• [Exercise objective] Every line containing "figure" should be copied out. Go through the entries and find them.

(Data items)
+-------+
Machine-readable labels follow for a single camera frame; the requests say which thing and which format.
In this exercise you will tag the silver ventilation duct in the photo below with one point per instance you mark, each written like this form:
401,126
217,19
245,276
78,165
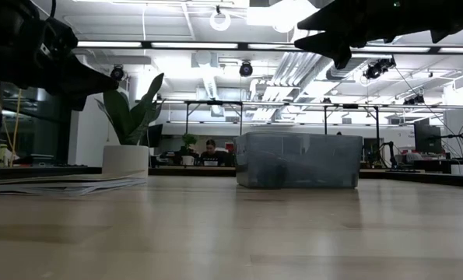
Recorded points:
340,72

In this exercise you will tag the teal Arcadia card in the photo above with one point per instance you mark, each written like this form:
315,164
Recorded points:
60,186

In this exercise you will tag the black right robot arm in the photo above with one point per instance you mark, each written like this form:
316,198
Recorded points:
460,15

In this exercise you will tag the black ceiling spotlight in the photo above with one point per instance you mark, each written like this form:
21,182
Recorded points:
375,70
117,73
246,69
414,100

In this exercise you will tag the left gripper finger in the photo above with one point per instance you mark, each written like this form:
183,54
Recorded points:
79,81

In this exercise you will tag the black background robot arm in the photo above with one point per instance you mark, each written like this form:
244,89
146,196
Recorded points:
390,153

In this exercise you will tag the small green potted plant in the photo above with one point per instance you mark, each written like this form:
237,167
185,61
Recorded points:
188,149

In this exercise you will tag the snake plant in white pot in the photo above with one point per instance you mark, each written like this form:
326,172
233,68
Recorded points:
125,159

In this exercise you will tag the white bottle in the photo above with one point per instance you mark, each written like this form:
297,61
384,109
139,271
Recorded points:
1,155

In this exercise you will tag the long linear ceiling light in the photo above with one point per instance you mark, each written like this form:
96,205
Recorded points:
194,45

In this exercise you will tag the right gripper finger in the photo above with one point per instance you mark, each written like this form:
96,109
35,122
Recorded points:
332,44
336,17

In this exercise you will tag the translucent grey plastic bin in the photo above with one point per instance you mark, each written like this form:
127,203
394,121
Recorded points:
316,163

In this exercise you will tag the person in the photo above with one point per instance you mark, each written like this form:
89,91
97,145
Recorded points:
211,155

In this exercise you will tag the black computer monitor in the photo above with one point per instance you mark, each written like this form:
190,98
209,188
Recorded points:
427,138
156,135

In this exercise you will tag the black metal rig frame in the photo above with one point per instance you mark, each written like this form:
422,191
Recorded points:
213,103
351,106

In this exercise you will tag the black aluminium table frame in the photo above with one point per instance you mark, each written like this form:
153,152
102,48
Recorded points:
429,179

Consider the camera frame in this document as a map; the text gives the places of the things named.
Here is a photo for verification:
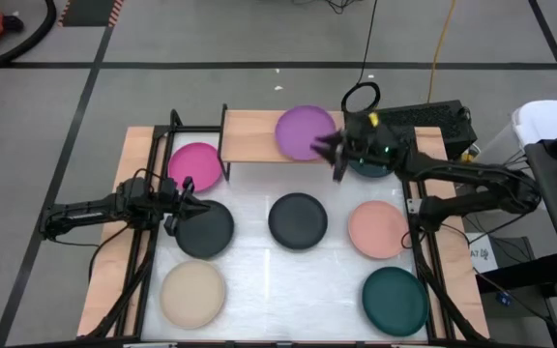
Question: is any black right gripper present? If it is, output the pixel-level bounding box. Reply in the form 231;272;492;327
308;113;398;183

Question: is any dark grey plate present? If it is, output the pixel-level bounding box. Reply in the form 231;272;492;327
267;192;329;251
174;199;235;260

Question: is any salmon pink plate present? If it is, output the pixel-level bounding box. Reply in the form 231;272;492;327
347;200;411;260

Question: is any black vacuum hose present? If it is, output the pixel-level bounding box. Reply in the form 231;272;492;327
0;0;59;73

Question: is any black cable tangle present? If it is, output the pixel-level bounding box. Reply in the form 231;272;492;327
291;0;363;15

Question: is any white glossy table sheet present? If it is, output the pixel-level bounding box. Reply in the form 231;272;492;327
140;130;429;342

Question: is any wooden shelf with black legs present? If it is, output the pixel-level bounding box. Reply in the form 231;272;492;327
216;102;352;183

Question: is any dark mat with striped edges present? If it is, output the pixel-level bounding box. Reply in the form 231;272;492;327
57;0;125;28

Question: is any black arm base cable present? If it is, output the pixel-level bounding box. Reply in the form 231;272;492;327
87;222;132;284

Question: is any purple plate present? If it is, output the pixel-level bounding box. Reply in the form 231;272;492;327
274;104;337;162

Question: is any thin black floor cable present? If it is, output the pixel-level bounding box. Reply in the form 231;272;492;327
471;268;557;345

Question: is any yellow floor cable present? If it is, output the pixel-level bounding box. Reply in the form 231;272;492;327
425;0;457;104

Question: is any beige plate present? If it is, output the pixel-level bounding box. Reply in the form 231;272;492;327
159;259;227;331

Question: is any magenta plate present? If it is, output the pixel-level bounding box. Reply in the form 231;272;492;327
167;141;223;193

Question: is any dark teal plate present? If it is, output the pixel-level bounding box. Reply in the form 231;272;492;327
348;159;396;179

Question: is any dark green plate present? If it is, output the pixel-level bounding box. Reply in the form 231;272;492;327
361;266;430;338

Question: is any black metal table frame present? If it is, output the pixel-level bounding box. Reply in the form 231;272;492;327
82;108;492;348

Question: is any white rounded bin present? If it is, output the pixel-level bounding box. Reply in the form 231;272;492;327
476;99;557;165

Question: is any black looped floor cable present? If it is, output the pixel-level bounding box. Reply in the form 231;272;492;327
339;0;382;116

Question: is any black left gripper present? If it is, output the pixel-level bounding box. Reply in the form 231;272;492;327
155;176;213;238

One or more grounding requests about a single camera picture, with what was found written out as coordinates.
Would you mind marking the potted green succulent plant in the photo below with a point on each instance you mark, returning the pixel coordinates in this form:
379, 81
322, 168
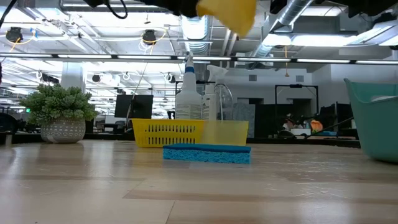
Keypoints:
59, 109

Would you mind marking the large translucent yellow bin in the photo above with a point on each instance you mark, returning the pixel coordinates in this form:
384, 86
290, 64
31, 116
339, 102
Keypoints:
227, 132

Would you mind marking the dark computer monitor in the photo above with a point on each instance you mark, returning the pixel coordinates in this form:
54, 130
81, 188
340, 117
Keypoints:
140, 105

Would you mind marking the white round column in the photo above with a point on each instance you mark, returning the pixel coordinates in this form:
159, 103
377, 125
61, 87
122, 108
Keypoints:
73, 76

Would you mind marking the small slotted yellow basket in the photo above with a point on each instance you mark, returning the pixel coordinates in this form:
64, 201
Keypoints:
168, 133

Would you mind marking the slanted silver duct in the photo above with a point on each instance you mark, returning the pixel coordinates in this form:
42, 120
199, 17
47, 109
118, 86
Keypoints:
289, 14

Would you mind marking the person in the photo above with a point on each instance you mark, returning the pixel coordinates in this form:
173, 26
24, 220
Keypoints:
289, 123

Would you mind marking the teal plastic tub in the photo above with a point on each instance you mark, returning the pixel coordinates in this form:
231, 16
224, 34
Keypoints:
379, 130

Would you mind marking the silver ventilation duct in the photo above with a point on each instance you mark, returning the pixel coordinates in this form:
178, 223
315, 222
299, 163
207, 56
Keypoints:
196, 34

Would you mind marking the blue liquid spray bottle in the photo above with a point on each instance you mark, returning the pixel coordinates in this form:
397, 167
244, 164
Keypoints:
188, 99

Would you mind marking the blue kitchen sponge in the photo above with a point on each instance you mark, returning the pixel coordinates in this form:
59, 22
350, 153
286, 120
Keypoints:
206, 154

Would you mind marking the yellow cloth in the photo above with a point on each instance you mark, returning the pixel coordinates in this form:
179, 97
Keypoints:
230, 14

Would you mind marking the clear plastic spray bottle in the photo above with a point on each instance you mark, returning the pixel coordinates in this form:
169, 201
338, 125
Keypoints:
225, 102

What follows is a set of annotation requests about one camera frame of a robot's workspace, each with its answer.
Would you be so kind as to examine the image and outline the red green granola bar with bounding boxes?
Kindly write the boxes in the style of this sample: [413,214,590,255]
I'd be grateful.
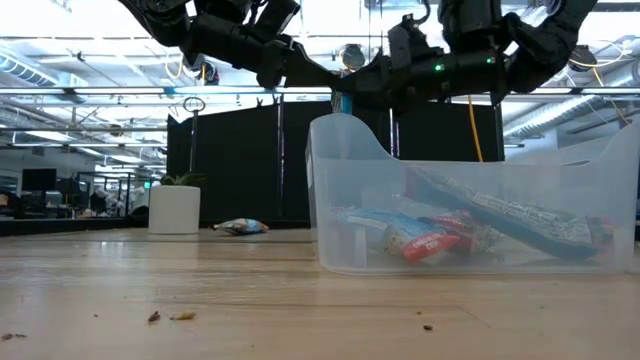
[419,209,506,257]

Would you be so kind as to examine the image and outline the blue granola bar red end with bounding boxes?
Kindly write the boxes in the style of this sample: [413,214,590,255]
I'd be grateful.
[333,208,462,265]

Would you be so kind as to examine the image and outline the light blue orange granola bar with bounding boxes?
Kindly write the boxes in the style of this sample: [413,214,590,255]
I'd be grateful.
[212,217,270,237]

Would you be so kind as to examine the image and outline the small plant in white pot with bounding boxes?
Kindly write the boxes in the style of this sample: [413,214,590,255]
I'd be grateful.
[147,171,207,236]

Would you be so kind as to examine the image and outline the black aluminium table frame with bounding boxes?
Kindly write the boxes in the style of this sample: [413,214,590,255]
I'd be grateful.
[0,215,312,238]

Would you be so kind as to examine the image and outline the black partition panel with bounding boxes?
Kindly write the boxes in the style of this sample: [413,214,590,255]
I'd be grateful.
[166,98,505,225]

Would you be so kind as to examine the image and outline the clear plastic bin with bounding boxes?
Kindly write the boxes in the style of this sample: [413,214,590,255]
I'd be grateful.
[304,112,640,276]

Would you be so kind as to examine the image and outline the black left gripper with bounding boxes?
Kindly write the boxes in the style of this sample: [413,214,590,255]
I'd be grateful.
[182,12,347,95]

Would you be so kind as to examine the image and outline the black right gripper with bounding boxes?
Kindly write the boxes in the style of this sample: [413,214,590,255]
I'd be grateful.
[330,13,508,110]

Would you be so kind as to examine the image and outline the silver blue granola bar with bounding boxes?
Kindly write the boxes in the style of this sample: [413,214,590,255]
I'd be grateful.
[331,91,355,117]

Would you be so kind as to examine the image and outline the blue granola bar orange ends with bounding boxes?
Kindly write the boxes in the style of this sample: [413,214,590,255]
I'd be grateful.
[407,167,619,262]

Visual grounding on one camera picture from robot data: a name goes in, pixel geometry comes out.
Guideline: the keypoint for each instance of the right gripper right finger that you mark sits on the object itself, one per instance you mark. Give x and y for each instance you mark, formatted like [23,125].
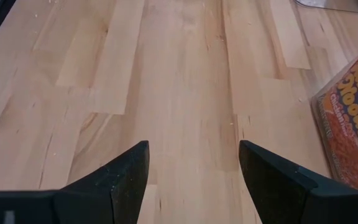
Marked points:
[278,193]

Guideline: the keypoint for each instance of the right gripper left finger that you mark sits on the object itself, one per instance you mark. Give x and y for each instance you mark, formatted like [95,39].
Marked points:
[104,193]

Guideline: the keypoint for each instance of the orange Saucy Noods ramen pack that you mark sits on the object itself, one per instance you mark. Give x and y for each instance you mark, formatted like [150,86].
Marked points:
[353,124]

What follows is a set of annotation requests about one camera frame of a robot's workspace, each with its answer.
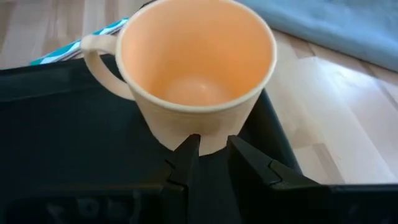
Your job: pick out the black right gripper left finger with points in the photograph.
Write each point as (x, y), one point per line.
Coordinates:
(183, 174)

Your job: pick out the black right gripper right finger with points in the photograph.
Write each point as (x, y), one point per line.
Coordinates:
(255, 174)

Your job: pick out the peach ceramic mug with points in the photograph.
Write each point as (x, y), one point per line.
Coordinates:
(196, 56)

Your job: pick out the grey cloth napkin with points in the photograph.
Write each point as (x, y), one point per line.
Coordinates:
(335, 28)

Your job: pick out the black plastic serving tray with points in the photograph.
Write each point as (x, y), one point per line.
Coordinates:
(77, 130)

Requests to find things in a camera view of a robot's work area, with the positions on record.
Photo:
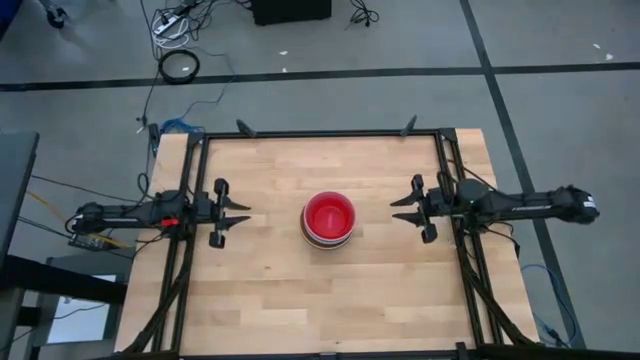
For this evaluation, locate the white power strip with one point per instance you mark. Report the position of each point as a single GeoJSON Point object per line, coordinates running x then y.
{"type": "Point", "coordinates": [166, 25]}

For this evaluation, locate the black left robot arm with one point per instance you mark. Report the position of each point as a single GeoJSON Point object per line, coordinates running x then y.
{"type": "Point", "coordinates": [140, 212]}

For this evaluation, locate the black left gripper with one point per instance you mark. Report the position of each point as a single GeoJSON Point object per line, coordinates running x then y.
{"type": "Point", "coordinates": [219, 215]}

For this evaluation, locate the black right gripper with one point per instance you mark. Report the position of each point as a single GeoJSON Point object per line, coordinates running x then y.
{"type": "Point", "coordinates": [425, 210]}

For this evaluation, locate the black chair caster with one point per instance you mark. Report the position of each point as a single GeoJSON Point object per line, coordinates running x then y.
{"type": "Point", "coordinates": [56, 17]}

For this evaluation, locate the grey side desk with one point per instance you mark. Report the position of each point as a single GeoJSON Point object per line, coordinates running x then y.
{"type": "Point", "coordinates": [15, 190]}

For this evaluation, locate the black electronics box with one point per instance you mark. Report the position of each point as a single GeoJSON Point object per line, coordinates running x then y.
{"type": "Point", "coordinates": [87, 241]}

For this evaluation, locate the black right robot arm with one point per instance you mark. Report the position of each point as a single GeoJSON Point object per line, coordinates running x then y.
{"type": "Point", "coordinates": [515, 202]}

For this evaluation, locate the black metal table frame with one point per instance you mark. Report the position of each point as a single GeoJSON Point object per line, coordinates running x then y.
{"type": "Point", "coordinates": [200, 165]}

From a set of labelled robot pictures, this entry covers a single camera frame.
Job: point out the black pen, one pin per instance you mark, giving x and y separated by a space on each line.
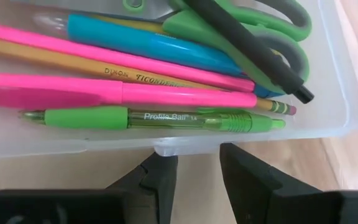
244 46

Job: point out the clear plastic supply box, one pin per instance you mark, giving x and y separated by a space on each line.
328 109

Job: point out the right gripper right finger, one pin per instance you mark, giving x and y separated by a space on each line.
247 186

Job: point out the blue pen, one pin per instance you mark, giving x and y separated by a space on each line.
151 46

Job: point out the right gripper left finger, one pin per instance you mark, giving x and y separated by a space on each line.
157 186

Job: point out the pink pencil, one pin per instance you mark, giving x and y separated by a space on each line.
104 54

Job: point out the green ballpoint pen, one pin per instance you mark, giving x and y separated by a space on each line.
85 118

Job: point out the yellow Ticonderoga pencil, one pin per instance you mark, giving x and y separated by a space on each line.
73 63

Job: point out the pink highlighter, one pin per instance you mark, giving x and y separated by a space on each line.
166 95

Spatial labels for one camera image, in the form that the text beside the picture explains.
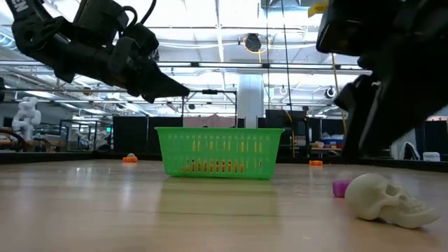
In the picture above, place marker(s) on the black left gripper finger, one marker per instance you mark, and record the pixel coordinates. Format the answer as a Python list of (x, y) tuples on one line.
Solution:
[(148, 97), (147, 66)]

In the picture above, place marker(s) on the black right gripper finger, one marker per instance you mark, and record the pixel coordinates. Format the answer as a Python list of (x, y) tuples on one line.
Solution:
[(360, 101), (413, 94)]

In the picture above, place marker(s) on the purple plastic toy figure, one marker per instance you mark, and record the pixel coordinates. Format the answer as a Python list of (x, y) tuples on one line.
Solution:
[(341, 188)]

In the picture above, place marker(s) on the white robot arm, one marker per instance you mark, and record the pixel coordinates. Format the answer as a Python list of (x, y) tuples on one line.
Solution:
[(26, 117)]

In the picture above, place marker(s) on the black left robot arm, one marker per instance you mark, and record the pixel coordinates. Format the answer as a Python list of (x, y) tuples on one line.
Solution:
[(31, 35)]

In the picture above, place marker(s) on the black partition panel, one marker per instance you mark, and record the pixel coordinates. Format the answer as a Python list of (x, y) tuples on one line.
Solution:
[(435, 140), (147, 134)]

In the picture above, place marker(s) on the blue white storage tub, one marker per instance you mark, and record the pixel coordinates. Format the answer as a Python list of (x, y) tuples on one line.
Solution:
[(332, 140)]

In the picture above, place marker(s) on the white jacket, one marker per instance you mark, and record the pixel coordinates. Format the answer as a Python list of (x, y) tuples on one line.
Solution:
[(409, 150)]

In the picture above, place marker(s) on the wooden top desk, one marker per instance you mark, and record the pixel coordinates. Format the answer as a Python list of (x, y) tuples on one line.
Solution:
[(322, 149)]

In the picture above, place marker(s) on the white round container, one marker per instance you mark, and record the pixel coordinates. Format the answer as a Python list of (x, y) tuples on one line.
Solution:
[(431, 156)]

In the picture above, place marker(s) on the orange skeleton toy figure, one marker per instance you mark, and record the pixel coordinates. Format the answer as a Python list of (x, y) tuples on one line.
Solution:
[(315, 162), (130, 159)]

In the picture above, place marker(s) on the green plastic basket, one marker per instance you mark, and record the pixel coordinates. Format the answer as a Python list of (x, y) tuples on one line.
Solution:
[(182, 154)]

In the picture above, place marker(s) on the pink backdrop sheet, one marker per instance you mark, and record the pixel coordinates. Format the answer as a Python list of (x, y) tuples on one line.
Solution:
[(210, 121)]

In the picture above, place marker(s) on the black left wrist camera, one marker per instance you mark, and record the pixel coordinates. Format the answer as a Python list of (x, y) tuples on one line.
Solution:
[(101, 15)]

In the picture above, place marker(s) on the black metal gantry frame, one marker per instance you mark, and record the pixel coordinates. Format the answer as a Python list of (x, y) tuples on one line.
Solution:
[(209, 91)]

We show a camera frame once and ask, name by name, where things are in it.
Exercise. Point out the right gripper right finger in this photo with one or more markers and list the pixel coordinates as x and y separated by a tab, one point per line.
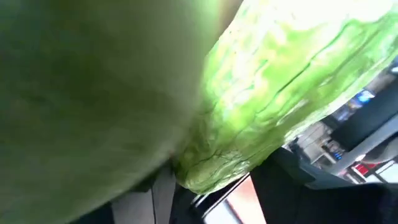
304	202

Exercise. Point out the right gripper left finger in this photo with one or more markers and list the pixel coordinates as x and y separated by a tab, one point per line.
133	205

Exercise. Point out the small green toy lettuce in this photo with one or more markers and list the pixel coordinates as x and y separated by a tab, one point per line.
264	93

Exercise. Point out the red box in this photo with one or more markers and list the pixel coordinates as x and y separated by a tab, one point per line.
362	169

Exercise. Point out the grey metal beam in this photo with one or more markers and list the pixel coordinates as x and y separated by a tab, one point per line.
363	147

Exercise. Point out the blue lit screen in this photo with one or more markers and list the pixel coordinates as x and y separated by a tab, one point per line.
364	96

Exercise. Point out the black aluminium table frame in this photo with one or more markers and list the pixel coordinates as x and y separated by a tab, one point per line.
199	208

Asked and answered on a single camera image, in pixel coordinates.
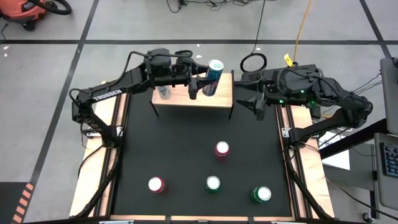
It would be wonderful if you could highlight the grey laptop with keyboard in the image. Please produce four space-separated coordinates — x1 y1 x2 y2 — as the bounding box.
374 133 398 211

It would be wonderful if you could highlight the orange extension cable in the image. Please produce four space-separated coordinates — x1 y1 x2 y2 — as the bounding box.
292 0 313 63

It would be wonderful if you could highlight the wooden shelf with black legs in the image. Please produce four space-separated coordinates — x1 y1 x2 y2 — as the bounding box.
150 70 234 121

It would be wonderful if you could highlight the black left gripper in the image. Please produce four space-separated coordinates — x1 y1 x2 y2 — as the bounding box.
174 57 218 100

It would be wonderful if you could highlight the black aluminium table frame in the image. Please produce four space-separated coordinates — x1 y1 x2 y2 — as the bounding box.
73 70 335 220

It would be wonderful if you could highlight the black coiled floor cable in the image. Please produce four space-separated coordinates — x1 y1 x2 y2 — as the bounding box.
239 0 268 73

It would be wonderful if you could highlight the black stand beam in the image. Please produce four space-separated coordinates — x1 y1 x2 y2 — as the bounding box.
318 118 398 160

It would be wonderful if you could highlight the black cable conduit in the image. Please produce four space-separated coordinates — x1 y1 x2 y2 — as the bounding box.
73 146 122 218
284 149 335 220

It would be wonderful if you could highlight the black floor cable bundle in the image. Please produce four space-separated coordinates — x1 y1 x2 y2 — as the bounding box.
167 0 280 15

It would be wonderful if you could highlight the black table mat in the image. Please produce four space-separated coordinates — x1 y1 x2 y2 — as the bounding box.
110 83 295 218

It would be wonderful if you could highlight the orange shop vacuum cleaner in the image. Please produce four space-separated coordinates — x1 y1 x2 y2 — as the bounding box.
0 0 47 32

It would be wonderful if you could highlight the red Fanta soda can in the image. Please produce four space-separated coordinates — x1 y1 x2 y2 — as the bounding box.
214 141 230 161
147 176 167 194

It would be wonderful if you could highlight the grey monitor back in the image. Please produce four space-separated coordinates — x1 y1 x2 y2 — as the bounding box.
379 57 398 134

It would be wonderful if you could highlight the white Celsius energy drink can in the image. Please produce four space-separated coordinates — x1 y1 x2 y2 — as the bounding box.
157 85 172 100

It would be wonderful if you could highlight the black vacuum hose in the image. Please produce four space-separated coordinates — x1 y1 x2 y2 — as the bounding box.
29 0 73 16

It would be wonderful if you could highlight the green Sprite soda can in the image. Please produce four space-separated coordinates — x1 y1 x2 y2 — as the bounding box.
250 185 272 205
205 175 221 193

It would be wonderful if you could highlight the blue silver Red Bull can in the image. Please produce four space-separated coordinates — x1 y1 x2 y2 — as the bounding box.
201 58 224 97

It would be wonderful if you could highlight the black orange-striped floor mat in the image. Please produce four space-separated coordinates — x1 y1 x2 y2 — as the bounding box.
0 182 35 224

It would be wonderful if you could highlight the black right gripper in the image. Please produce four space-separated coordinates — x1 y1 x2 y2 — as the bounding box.
234 71 280 122

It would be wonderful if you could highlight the white paper sheet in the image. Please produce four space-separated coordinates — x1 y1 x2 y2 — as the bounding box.
318 132 351 171
+-------+
• [The answer]
In the picture above, place marker(s) on the purple plastic toy figure, one marker per instance you mark, and record the pixel coordinates. Format the answer as a Python list of (x, y) tuples on one line.
In the picture above, place marker(s) on the orange skeleton toy figure, one marker per instance you mark, and record the pixel coordinates. Format the answer as a Python list of (x, y) tuples on one line.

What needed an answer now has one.